While the digital telephony guidelines went ahead with nary a hitch, the encryption initiative proved harder to implement. In spring 1993, the Clinton administration introduced the "Clipper Chip" program, in hopes that this would steer the growing market for computer security in the direction the feds wanted. The Clipper Chip was a hardware device developed under the supervision of the National Security Agency. Each chip had a "backdoor" key that would be held in escrow by a trusted government agency. Thus, while the device would let computer or telephone users encrypt their communications, it would also let the government recover the content of the coded messages.
The government hoped that by requiring all future federal purchases of phone and computer systems to be Clipper Chip-compliant (and enforcing the same standard for all outside government contractors), the private sector would have to follow suit. Instead, the chip ignited a firestorm of criticism from privacy activists, high-tech industries, and others. By 1996, the administration had abandoned the Clipper Chip as such, but it continued to lobby both at home and abroad for software-based "key escrow" encryption standards. Again, the goal was to make it easier for law enforcement and intelligence agencies to recover encrypted data when they believed they needed to. This was marginally successful outside the United States--33 countries, including Britain, Russia, Canada, France, and Germany, adopted the "Wassenaar Arrangement on Export Controls for Conventional Arms and Dual-Use Goods and Technologies." But in the domestic software market, few accepted the push for key escrow standards (now relabeled "key recovery").

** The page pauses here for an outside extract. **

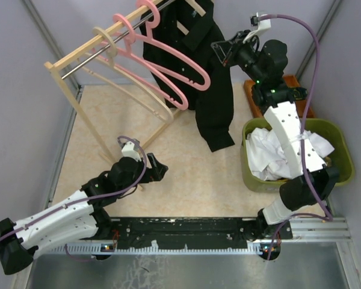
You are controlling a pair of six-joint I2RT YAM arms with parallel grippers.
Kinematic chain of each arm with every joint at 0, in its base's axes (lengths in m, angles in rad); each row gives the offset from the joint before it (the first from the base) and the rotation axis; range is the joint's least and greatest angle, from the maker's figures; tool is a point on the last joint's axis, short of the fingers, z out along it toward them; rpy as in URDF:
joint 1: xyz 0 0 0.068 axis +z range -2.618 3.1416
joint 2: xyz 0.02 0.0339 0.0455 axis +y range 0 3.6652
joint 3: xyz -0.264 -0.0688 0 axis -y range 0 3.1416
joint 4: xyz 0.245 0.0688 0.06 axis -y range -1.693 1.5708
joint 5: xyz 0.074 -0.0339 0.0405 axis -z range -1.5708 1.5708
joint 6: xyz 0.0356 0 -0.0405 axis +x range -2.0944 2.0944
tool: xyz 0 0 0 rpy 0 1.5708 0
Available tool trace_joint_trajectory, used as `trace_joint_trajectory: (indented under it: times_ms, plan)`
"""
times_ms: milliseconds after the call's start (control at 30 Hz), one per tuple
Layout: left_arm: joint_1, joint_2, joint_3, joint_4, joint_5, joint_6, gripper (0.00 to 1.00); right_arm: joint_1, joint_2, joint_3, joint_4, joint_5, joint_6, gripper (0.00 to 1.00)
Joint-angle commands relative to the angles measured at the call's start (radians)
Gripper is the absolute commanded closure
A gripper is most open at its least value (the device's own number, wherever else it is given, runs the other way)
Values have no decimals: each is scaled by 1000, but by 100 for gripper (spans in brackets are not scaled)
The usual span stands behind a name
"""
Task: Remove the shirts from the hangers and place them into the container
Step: Pick up the hanger from the clothesline.
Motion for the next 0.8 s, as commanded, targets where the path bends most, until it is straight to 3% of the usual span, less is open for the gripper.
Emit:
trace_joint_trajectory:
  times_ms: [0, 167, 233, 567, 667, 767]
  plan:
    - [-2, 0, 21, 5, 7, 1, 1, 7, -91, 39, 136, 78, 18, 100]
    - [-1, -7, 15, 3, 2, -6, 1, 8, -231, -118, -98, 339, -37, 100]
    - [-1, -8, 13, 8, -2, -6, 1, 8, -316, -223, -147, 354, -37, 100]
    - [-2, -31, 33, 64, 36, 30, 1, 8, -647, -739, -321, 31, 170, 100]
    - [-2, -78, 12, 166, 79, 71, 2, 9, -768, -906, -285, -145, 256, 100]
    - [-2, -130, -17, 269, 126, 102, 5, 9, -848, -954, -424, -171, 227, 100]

Civil libertarians didn't just argue against the Clipper Chip per se; they also complained that the United States was pushing privacy-undermining standards precisely in countries that lacked the United State's strong legal protections for privacy. Faced with both industry pressure and public criticism to kill the Clipper Chip, the administration scotched the plan and moved most export control authority from the Department of State to the Department of Commerce. However, most of the encryption controls themselves remained largely unchanged.

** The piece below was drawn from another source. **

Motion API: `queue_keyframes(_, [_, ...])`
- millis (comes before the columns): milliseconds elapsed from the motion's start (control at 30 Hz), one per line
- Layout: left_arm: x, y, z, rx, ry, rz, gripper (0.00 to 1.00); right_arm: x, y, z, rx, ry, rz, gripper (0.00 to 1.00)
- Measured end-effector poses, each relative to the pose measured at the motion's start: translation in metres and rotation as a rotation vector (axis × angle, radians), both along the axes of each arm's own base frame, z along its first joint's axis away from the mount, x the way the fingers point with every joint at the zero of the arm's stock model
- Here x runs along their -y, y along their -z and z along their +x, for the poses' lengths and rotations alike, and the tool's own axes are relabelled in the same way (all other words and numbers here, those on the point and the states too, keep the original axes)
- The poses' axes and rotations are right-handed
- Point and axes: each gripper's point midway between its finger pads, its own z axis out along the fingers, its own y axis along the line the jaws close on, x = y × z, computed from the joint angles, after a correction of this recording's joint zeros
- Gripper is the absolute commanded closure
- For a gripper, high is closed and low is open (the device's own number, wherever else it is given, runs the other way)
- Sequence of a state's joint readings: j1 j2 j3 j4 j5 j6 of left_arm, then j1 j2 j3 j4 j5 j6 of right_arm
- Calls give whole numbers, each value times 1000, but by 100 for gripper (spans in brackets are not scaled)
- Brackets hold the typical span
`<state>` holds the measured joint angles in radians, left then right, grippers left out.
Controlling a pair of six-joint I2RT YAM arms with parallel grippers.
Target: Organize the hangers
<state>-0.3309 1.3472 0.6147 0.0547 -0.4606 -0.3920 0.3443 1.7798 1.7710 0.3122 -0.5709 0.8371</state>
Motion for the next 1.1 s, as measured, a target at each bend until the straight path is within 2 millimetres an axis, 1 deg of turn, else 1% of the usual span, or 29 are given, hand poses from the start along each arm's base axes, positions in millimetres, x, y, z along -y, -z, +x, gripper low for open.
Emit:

Pressure for liberalization continued to increase; even people within the administration were now pushing for change. Several factors were responsible, according to Dorothy Denning, a computer science professor at Georgetown who's been a strong defender of the government's wiretapping and cryptography policies throughout the 1990s. On the export front, Denning says, the administration had begun to recognize "the futility of trying to force the whole market into a Clipper kind of model." Meanwhile, as law enforcement "started dealing with [more encryption- related] cases, they were learning how to handle them." The police were still panicked by encryption, but they were also beginning to relax a little.

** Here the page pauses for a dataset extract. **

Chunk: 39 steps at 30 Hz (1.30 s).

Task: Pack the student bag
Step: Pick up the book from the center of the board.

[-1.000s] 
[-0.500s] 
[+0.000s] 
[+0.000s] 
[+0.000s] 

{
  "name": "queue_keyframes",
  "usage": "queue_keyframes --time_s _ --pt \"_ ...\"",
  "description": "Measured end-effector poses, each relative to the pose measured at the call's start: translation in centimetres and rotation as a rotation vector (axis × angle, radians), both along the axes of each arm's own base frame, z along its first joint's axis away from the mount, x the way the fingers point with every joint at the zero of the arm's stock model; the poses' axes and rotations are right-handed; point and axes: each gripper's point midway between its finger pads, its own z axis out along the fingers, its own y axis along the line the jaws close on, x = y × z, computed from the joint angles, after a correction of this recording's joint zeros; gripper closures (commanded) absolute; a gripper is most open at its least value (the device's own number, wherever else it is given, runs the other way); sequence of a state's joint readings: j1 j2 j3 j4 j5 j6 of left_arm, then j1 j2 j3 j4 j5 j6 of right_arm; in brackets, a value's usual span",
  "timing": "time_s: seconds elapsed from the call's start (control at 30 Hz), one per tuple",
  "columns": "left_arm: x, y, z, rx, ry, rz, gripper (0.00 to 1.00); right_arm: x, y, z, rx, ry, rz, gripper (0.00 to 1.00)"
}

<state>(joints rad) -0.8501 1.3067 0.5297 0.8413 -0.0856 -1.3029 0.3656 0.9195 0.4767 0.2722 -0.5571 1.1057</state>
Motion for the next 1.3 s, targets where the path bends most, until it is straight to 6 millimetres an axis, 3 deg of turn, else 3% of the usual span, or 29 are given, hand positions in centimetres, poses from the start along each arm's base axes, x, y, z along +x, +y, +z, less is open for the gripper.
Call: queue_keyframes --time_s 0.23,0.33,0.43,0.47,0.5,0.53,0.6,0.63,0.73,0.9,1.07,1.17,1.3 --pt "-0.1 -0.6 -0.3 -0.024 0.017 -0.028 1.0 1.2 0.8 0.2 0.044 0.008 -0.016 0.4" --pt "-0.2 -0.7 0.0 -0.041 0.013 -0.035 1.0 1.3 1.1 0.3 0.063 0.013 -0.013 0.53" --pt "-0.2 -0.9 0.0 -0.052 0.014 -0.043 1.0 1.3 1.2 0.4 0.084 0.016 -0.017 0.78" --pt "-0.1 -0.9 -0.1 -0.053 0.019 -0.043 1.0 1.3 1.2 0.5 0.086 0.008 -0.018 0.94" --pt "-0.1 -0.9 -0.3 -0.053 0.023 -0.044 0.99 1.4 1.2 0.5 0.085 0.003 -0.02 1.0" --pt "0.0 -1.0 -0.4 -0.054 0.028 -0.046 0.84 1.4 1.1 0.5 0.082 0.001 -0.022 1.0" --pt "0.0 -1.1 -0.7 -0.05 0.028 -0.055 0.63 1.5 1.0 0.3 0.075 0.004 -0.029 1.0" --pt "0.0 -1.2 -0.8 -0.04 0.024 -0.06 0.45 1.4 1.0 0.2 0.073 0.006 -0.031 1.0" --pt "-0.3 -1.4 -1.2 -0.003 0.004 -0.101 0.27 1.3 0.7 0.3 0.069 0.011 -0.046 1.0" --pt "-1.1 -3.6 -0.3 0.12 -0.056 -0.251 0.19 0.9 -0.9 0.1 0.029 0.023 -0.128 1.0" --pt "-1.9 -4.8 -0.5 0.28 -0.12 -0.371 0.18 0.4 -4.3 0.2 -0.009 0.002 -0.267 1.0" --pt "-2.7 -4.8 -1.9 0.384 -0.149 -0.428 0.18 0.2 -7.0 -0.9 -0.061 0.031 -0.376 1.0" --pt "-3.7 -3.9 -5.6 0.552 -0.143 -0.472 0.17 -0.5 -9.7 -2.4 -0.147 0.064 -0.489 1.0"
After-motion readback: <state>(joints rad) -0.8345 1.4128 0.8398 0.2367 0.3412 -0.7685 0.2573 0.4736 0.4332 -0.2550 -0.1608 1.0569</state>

As a result, on the last day of 1998, the administration announced that it would further liberalize its export restrictions. The new rules flatly legalized the export of encryption products using 56-bit keys. (The strength of encryption products is generally taken to be a function of key length. The previous standard had been 40-bit keys.) It also allowed for the export of stronger encryption products in industry sectors with a special need for data security--the banking industry, the health and medicine sectors, certain online merchants, and foreign subsidiaries of U.S. companies.